TRY IT
For each line in the data that includes "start", make a copy.

________

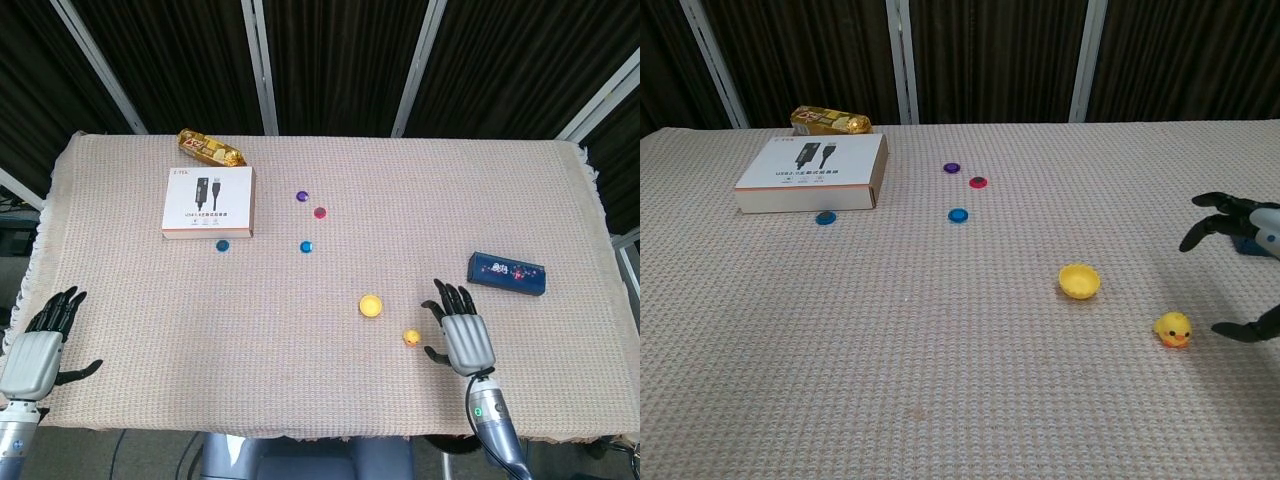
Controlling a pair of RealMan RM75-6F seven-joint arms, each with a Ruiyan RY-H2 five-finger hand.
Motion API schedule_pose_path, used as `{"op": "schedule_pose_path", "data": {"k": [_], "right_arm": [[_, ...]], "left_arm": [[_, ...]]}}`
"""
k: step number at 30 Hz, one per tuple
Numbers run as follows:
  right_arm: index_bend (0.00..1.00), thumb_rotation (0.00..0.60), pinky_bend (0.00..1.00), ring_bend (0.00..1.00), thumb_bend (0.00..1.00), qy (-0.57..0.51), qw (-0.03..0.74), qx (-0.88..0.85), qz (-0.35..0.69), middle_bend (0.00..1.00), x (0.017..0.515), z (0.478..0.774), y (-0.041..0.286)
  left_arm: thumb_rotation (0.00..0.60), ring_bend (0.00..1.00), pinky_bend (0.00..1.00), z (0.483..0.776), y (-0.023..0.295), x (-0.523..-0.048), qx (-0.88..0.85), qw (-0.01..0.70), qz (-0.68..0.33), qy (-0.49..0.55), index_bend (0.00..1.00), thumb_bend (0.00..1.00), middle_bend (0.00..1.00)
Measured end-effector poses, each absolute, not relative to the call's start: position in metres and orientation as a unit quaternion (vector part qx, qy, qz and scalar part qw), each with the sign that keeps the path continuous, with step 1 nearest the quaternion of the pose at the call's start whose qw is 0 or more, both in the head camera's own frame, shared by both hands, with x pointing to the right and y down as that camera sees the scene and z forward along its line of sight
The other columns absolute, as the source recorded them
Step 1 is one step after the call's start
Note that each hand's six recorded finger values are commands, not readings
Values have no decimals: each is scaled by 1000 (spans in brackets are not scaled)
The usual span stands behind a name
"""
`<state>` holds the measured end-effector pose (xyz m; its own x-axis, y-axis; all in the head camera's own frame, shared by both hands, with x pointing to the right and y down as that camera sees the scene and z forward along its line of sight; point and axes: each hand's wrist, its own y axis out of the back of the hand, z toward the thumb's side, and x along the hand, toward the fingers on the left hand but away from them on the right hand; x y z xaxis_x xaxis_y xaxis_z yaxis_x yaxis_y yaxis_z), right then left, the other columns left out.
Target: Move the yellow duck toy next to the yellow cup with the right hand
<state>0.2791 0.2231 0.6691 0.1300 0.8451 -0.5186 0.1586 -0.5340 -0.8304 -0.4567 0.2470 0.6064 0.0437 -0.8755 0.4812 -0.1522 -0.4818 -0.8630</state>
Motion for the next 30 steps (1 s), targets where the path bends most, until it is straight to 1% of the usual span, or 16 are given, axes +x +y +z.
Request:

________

SOLUTION
Measured end-effector poses, each absolute, not relative to the call's start: position in metres and orientation as a unit quaternion (vector part qx, qy, qz and scalar part qw), each with the sign that keeps the path continuous, with step 1 nearest the quaternion of the pose at the call's start whose qw is 0 or more, both in the head camera's own frame, shared by both hands, with x pointing to the right and y down as that camera sees the scene and z forward along its line of sight
Step 1 is one step after the call's start

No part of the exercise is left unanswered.